(Exercise) Go through the data below and return each line containing the word "welcome".

[Dataset items]

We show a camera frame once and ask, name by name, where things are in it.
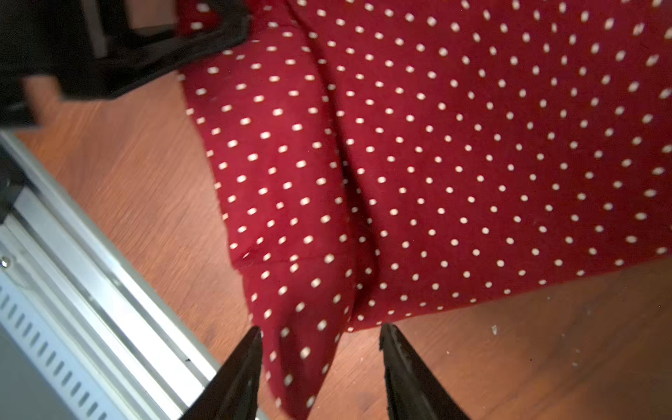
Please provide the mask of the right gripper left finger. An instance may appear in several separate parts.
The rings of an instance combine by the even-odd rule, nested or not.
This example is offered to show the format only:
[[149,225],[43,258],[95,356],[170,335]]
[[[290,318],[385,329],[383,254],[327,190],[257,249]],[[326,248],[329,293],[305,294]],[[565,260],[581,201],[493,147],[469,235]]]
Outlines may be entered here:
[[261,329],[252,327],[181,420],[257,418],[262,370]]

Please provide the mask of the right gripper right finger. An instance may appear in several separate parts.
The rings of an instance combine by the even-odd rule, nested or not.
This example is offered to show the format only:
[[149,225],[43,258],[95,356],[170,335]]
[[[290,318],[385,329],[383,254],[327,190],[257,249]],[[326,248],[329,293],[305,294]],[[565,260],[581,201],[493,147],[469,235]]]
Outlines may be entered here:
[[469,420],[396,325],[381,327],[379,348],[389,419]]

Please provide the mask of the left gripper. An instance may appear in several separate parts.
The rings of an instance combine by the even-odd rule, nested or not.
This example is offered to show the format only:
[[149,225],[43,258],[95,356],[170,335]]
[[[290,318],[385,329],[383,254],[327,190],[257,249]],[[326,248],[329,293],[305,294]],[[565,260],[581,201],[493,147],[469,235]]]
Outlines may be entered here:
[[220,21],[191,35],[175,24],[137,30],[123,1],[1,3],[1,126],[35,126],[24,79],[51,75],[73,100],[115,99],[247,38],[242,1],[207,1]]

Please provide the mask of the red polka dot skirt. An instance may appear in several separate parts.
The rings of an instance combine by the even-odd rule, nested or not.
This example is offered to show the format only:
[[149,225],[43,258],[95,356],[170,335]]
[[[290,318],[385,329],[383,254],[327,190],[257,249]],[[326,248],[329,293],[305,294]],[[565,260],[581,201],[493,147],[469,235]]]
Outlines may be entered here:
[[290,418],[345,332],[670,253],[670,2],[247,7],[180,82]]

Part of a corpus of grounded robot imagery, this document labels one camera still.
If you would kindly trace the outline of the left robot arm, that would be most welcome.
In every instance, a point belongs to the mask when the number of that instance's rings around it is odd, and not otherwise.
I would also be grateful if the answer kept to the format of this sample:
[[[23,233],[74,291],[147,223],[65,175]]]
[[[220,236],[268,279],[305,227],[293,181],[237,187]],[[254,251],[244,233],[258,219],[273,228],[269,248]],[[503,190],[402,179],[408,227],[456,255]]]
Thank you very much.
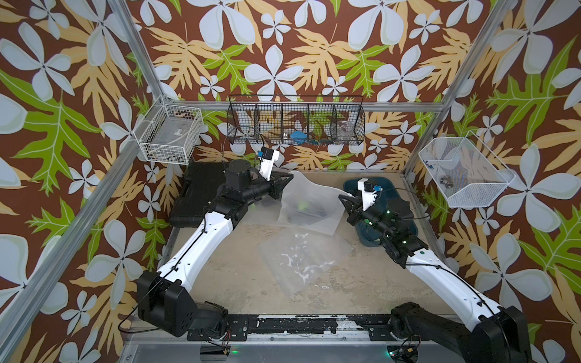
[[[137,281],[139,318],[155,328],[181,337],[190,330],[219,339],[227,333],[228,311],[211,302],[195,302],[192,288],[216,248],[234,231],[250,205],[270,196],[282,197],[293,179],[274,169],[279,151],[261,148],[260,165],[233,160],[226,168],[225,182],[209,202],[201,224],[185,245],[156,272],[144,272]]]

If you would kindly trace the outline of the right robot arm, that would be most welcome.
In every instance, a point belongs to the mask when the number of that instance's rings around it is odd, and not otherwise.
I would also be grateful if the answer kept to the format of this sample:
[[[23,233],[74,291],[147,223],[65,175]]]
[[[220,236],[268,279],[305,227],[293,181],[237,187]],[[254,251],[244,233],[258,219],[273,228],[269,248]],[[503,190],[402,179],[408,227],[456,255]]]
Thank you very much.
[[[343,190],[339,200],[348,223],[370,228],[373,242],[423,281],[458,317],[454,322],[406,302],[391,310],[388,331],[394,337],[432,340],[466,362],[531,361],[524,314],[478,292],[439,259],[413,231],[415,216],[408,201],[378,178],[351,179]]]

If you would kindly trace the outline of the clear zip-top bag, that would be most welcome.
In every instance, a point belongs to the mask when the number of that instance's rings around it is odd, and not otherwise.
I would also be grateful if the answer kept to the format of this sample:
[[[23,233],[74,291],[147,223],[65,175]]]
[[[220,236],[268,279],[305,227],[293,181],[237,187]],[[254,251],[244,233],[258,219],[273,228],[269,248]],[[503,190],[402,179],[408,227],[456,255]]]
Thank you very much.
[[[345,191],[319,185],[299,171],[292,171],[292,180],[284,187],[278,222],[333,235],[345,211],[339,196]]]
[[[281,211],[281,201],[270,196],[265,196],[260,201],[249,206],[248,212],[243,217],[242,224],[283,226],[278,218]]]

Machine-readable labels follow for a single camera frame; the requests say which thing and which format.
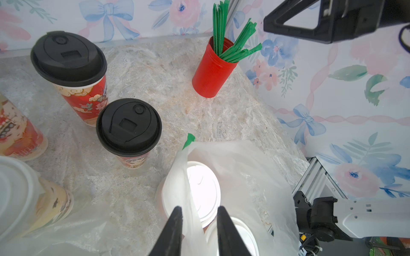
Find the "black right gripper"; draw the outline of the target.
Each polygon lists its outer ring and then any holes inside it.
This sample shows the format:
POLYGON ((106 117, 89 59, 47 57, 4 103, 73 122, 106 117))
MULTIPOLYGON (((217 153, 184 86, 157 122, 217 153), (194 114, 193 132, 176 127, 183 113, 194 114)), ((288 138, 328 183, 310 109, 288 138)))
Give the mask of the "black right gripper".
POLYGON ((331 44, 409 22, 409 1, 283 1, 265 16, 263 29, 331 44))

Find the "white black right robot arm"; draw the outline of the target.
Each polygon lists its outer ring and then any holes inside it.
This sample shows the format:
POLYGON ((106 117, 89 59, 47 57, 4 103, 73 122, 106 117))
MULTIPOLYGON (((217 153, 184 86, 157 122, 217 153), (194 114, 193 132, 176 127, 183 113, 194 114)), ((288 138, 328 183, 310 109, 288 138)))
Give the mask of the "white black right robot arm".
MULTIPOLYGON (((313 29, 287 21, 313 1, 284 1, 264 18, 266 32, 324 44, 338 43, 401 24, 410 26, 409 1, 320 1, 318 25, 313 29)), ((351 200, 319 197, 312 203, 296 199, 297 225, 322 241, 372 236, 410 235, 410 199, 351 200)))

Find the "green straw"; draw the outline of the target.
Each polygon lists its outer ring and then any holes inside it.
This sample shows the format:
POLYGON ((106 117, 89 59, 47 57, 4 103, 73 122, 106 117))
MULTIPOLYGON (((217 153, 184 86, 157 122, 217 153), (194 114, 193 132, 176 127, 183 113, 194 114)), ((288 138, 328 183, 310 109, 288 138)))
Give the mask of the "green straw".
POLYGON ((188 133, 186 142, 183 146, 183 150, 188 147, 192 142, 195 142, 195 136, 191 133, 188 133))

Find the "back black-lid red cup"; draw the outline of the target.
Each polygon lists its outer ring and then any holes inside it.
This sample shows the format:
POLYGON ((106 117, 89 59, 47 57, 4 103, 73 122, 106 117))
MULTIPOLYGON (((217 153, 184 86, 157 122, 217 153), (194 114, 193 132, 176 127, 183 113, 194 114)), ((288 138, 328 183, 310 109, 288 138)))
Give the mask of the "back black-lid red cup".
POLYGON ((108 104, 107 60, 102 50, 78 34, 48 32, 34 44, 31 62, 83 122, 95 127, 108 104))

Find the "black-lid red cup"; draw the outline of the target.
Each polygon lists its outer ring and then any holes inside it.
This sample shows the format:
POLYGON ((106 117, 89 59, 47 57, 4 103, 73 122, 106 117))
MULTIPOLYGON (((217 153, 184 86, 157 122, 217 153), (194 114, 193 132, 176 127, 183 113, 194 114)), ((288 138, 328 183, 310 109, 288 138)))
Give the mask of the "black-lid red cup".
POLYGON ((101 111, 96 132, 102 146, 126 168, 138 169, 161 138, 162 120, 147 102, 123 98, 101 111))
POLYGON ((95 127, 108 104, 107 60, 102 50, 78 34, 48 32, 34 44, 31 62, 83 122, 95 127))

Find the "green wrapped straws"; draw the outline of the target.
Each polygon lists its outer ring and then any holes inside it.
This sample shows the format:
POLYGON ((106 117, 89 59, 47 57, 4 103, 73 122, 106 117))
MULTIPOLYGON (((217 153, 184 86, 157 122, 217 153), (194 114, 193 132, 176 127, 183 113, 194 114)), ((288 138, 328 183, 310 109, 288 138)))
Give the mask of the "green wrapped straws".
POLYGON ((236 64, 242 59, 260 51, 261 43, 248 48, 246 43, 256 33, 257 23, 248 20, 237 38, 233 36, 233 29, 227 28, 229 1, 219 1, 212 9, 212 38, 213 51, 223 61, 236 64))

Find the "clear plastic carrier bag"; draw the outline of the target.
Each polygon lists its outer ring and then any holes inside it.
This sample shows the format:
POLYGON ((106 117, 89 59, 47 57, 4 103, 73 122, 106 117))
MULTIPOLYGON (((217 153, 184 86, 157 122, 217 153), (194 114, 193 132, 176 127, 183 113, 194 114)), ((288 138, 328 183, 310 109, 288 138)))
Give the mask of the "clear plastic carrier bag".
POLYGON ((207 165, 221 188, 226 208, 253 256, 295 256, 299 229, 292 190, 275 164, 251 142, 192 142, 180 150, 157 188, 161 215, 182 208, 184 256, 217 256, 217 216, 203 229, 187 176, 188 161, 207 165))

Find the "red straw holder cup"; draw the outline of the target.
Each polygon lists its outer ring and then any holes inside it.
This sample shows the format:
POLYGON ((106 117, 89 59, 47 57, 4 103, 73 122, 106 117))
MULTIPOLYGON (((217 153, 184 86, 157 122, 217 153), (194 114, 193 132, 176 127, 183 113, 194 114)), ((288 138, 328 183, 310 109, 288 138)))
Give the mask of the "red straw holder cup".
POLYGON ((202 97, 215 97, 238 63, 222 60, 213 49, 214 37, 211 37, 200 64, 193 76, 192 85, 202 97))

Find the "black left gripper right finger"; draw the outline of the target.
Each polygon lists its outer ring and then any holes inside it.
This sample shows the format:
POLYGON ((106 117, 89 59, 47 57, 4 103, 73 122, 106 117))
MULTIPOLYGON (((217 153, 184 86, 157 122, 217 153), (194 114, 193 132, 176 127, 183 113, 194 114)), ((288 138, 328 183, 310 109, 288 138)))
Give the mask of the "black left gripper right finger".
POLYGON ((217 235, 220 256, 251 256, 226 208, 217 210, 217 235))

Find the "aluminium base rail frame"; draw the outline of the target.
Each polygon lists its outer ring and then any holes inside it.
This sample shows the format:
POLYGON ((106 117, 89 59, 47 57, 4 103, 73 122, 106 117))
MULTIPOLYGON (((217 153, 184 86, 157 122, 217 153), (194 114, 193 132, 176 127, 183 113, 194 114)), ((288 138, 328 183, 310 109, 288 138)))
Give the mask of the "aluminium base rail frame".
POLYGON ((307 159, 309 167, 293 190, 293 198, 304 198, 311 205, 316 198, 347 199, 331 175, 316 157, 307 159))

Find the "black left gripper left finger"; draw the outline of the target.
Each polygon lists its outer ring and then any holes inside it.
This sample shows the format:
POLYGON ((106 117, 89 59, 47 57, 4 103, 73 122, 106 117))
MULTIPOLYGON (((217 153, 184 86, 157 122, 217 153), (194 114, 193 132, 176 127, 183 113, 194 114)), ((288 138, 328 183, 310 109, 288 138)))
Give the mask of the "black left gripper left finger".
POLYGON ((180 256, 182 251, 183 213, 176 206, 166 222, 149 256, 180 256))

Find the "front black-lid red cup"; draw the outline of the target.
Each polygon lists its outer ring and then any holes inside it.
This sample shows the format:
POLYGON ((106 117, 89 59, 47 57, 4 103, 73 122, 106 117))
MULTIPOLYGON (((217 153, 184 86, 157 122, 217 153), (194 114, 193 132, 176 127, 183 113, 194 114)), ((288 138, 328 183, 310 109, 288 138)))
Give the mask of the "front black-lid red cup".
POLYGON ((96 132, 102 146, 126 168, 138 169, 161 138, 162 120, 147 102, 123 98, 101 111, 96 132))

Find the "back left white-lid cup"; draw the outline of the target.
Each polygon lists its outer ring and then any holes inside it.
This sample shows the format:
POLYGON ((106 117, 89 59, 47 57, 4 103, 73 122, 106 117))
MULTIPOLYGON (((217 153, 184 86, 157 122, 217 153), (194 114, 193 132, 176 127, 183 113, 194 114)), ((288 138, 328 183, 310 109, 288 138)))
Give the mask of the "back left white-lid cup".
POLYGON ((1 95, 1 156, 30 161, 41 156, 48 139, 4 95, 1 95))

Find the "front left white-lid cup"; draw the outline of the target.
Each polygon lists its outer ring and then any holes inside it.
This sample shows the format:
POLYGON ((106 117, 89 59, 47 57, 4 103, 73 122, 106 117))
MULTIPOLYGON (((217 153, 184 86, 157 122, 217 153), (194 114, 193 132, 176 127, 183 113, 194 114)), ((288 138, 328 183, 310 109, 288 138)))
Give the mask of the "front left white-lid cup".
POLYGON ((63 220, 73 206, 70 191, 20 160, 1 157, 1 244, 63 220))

* * *

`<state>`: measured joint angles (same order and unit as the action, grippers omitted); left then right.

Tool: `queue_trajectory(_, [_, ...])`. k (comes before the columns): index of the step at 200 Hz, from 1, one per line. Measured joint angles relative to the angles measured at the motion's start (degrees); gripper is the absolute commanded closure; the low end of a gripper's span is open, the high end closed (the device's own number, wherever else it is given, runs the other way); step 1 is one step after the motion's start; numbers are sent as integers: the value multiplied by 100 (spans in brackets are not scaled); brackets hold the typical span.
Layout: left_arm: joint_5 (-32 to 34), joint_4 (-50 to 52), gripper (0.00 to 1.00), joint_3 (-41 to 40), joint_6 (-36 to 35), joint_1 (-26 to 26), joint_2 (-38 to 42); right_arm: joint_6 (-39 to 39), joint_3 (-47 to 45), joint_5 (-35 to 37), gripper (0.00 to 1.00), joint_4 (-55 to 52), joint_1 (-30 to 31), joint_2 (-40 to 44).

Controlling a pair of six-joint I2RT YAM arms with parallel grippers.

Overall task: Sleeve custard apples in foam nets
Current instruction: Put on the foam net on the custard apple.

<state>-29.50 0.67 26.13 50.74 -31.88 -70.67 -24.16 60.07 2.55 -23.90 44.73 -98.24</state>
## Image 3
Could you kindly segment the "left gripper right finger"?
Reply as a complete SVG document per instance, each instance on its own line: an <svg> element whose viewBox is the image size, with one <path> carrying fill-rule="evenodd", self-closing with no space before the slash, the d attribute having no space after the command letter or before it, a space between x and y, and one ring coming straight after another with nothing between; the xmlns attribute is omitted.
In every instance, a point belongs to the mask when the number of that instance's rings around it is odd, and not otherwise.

(Task response)
If you would kindly trace the outline of the left robot arm, that would be most welcome.
If you would kindly trace the outline of the right robot arm, that would be most welcome.
If you would kindly trace the outline of the clear zip-top bag, that would be most welcome.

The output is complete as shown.